Factors to consider before asking for an increase in salary
Think about these questions before you ask for a raise in salary:
1. Why do I feel that I deserve a raise?
You may feel you deserve a pay raise because of the contributions you have made to the company. If so, it may be wise to compile a list of your skills, experience and the projects you contributed to prior to making your request.
2. When was my last salary increase?
If you are a relatively new employee or have already had a pay raise in the previous six months, it is unlikely that your request will be granted.
However, if your last salary increase was over two years ago and you've performed well consistently since then, you may be overdue for a raise.
3. Is this the best time to ask for a salary increase?
The best time to make your request for a pay raise is after a significant work achievement or when the company's profitability is high.
4. How much of a raise do I deserve?
Consider the difference between your salary and the national average and use this as a guide when making your request.
8. How should I respond if my request is rejected?
Prepare for each outcome, even the one you don't want, and be sure to respond tactfully and professionally regardless.
Read More: How To Negotiate a Salary (With Examples)
Example of a written request for a pay raise
Here is a sample letter:
I've been a proud team member of Better Way Pte Ltd for over six years now.
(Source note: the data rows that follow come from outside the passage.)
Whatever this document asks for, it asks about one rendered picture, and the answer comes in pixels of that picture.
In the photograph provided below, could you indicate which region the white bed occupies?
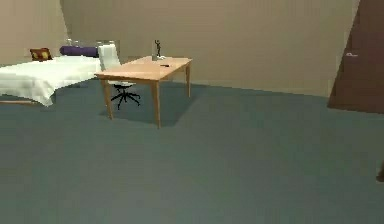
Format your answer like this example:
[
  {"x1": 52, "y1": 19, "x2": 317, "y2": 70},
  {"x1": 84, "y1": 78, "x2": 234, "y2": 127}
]
[{"x1": 0, "y1": 54, "x2": 102, "y2": 108}]

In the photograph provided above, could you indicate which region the brown room door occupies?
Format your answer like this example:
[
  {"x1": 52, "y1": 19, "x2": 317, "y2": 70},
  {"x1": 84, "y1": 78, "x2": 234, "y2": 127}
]
[{"x1": 327, "y1": 0, "x2": 384, "y2": 115}]

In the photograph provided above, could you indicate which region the dark figurine statue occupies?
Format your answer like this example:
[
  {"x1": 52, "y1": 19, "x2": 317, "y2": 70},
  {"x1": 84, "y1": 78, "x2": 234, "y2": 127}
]
[{"x1": 153, "y1": 39, "x2": 167, "y2": 61}]

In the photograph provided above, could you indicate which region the red patterned pillow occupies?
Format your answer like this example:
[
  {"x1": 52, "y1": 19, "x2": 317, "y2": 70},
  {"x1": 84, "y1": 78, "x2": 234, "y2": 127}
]
[{"x1": 29, "y1": 47, "x2": 54, "y2": 62}]

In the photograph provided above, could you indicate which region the purple bolster pillow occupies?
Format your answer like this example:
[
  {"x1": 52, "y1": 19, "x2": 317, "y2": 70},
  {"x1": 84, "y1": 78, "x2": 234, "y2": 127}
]
[{"x1": 59, "y1": 45, "x2": 100, "y2": 58}]

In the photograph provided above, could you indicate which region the white office chair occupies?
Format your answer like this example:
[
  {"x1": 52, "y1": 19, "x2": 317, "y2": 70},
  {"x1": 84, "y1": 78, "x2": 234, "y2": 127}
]
[{"x1": 97, "y1": 43, "x2": 141, "y2": 111}]

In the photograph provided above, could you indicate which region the light wooden table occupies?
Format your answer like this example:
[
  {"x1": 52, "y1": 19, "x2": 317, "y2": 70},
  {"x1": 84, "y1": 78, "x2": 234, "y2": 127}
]
[{"x1": 94, "y1": 55, "x2": 194, "y2": 130}]
I enjoy my work and the challenges of my role. During my time in this role, I've increased my workload and continuously taken on additional responsibilities to develop myself professionally and help my team reach its targets. My performance has helped us achieve our sales targets for the past three years.
My work on the restructuring of the customer service process increased the number of sales calls we have been able to accept, and these additional leads have increased our total sales. For the past three years, I've exceeded my individual performance goals every year. Based on the national average salary for my role and my outstanding performance reviews, I believe I deserve a 5% increase in my salary. I've not had a pay raise in the last three years at this company.
I'd appreciate a meeting with you to discuss my request further.
Read More: 6 Ways To Start Your Email Right
Disclaimer: The model shown is for illustration purposes only and may require additional formatting to meet accepted standards.